Pretend we’re mixing 4 stems. But then we want to remove the last one. We can do the math for that in the input space. But can we also do it in the aa embedding space?
def demix_fun(labels = ['guitar','drums','bass','vocal']):
i_rm = random.randint(0,len(labels)-1)
# input space
xs = 2*torch.rand(4,2, requires_grad=False) -1
mix = xs.sum(dim=0).unsqueeze(0)
mix_rm = mix - xs[i_rm,:] # subtract a stem in input space
print(f"mix_remove_{labels[i_rm]} = {mix_rm}")

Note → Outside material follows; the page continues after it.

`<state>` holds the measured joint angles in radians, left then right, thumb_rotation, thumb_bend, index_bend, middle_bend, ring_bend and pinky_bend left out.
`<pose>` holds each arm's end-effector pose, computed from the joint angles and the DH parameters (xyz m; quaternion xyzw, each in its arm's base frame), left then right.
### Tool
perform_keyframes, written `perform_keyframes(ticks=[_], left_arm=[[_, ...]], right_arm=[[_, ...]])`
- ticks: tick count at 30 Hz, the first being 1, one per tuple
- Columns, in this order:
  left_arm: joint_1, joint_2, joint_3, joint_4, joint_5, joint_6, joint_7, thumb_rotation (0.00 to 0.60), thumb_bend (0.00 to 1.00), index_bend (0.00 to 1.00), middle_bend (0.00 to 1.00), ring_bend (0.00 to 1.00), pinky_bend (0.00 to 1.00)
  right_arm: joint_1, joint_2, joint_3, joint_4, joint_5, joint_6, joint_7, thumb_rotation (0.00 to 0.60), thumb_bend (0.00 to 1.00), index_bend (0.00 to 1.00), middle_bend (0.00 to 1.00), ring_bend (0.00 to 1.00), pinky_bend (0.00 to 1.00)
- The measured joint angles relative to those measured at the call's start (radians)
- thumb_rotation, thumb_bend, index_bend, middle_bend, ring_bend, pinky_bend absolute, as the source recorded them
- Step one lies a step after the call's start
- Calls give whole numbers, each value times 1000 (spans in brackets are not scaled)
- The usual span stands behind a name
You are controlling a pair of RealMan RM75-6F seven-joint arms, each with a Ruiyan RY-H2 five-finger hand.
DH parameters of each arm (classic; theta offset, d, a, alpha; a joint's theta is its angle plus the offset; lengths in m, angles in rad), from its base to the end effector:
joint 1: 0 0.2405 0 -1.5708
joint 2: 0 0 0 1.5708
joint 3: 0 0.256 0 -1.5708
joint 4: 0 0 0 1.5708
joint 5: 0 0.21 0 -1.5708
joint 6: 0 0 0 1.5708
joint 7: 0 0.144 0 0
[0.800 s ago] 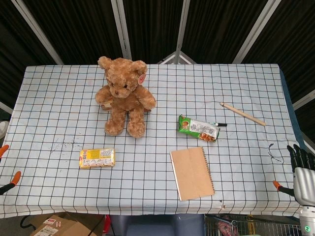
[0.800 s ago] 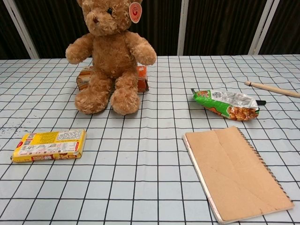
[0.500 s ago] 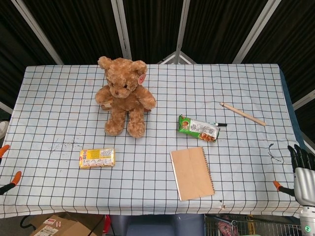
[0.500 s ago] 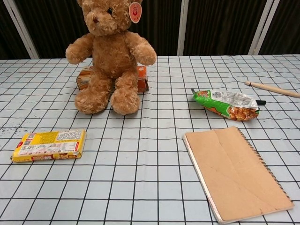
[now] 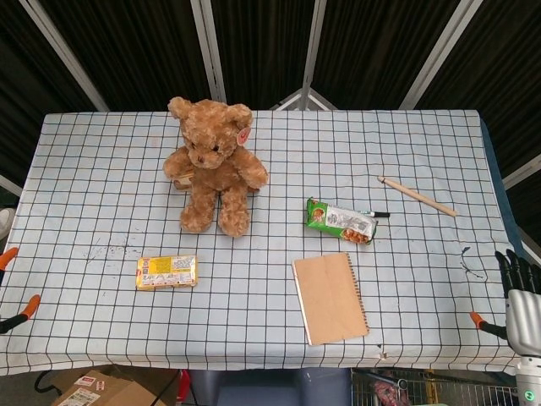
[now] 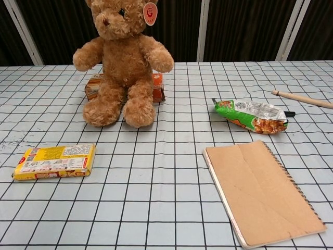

# do the op in embedding space
with torch.no_grad():
zs = aa_model.encode( given_model.encode(xs.to(device)) )
zmix = aa_model.encode( given_model.encode(mix.to(device)) )
zmix_rm = zmix - zs[i_rm,:] # subtract a stem in aa embedding space!
guess = given_model.decode( aa_model.decode(zmix_rm) ).cpu() # convert to input space
print(f"guess = {guess}")
#plot what we got, in input space
fig, ax = plt.subplots(figsize=(7,7))
ax.text(0,0 ,f"origin")
for i in range(4): # plot all the stems and put labels on them
ax.arrow(0,0, xs[i,0], xs[i,1], length_includes_head=True, head_width=0.05, head_length=0.1) # plot vectors for stems
ax.annotate("", xy=(xs[i,0], xs[i,1]), xytext=(0, 0), arrowprops=dict(arrowstyle="->"))
ax.text(xs[i,0],xs[i,1],f"{labels[i]}")
plt.plot(mix[:,0],mix[:,1], marker='o', markersize=10) # also plot and label the mix
ax.text(mix[:,0],mix[:,1], "mix")
# connect mix and removed value
dx = mix_rm - mix
ax.arrow(mix[0][0], mix[0][1], dx[0][0], dx[0][1], length_includes_head=True, head_width=0.05, head_length=0.1)
ax.annotate("", xy=(xs[i,0], xs[i,1]), xytext=(0, 0), arrowprops=dict(arrowstyle="->"))
ax.plot(mix_rm[:,0],mix_rm[:,1], marker='o', label=f'mix_remove_{labels[i_rm]}', linestyle='None', markersize=10) # plot the point in real space
ax.text(mix_rm[:,0],mix_rm[:,1], f'mix_remove_{labels[i_rm]}')
ax.plot(guess[:,0],guess[:,1], marker='o', label='guess from aa', linestyle='None', markersize=10) # guess = input recon of what was done in aa emb space
plt.axis('square')
ax.set_aspect('equal', adjustable='box')
ax.set_title("input space")
ax.legend(fancybox=True, framealpha=0.6, prop={'size': 10})
plt.show()
demix_fun()
mix_remove_drums = tensor([[0.4061, 0.8386]])
guess = tensor([[0.4127, 0.8588]])
If the green dot is covering the orange dot, then it worked!